Finanse, bankowość, handel - wszystkie te branże liczą straty związane z brexitem. Teraz do grona ofiar wyjścia Wielkiej Brytanii z Unii Europejskiej dołączył niespodziewanie zadeklarowany eurosceptyk, były premier Boris Johnson. Portal Politico wskazuje, że jego najnowsza książka mogłaby osiągnąć znacznie lepsze wyniki sprzedaży, gdyby nie opóźniona data premiery. W wyniku dodatkowych kontroli na granicy brytyjskie książki docierają bowiem na unijny rynek o mniej więcej tydzień później.
Niedawno w brytyjskich księgarniach ukazały się wspomnienia premiera Wielkiej Brytanii Borisa Johnsona "Unleashed". Pozycja wciąż jest jednak niedostępna w wielu miejscach w Europie, w tym w Brukseli. Wszystko przez utrudnienia związane z brexitem, którego gorliwym zwolennikiem był były premier Johnson.
"Ironia losu"
- Nie dotarły na czas z powodu brexitu. To ironia losu - komentował w rozmowie z Politico asystent kierownika w brytyjskiej księgarni Waterstones w Brukseli, uprzednio prosząc o zachowanie anonimowości.
Wyjaśnił, że brytyjskie książki dostarczane są na belgijski rynek z około tygodniowym opóźnieniem. Wszystko przez dodatkowe kontrole na granicach, które zostały wprowadzone po brexicie. Jedyne sklepy Waterstones poza Wielką Brytanią znajdują się w Amsterdamie, Brukseli i kilku irlandzkich miastach.

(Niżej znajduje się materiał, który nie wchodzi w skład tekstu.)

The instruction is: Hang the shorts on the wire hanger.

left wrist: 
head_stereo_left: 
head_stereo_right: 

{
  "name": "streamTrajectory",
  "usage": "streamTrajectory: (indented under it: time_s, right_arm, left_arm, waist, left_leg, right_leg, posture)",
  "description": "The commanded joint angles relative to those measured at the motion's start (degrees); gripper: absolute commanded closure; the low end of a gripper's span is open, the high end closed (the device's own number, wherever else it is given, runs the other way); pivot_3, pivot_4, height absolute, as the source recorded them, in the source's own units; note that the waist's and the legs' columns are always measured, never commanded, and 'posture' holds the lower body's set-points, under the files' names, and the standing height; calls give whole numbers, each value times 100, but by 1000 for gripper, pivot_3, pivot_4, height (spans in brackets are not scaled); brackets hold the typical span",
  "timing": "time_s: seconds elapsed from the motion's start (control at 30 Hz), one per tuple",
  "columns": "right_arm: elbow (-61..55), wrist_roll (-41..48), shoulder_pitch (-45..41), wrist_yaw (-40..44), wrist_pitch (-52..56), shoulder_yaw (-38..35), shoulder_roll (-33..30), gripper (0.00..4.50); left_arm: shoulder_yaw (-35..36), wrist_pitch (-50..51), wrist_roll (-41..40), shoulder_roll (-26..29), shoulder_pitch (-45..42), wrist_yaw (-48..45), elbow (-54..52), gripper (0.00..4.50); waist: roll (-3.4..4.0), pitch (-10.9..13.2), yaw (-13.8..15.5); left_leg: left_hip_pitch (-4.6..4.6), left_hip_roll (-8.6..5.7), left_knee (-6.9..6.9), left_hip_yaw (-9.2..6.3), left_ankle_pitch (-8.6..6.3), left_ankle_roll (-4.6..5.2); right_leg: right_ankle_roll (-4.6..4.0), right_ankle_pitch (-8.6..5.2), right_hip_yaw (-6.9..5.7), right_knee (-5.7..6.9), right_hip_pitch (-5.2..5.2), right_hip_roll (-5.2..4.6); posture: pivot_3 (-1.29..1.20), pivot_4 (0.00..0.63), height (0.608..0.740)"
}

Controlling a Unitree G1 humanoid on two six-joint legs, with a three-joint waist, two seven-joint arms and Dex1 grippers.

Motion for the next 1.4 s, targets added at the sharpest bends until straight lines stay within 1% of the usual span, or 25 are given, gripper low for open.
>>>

Oznacza to, że europejscy urzędnicy będą musieli jeszcze poczekać, aby dowiedzieć się, jak negocjacje w sprawie brexitu wyglądały z perspektywy Johnsona.
Wyznania Johnsona
W książce Johnson wyznał, że w szczytowym momencie pandemii COVID-19 rozważał wysłanie brytyjskich komandosów do Holandii, aby przejąć dawki szczepionek na COVID-19 przechowywane w Lejdzie.
Były premier oskarżył także prezydenta Francji Emmanuela Macrona o przymykanie oczu na gangi przemycające ludzi przez kanał La Manche. Zdaniem Johnsona miała być to forma "ukarania" Wielkiej Brytanii za brexit.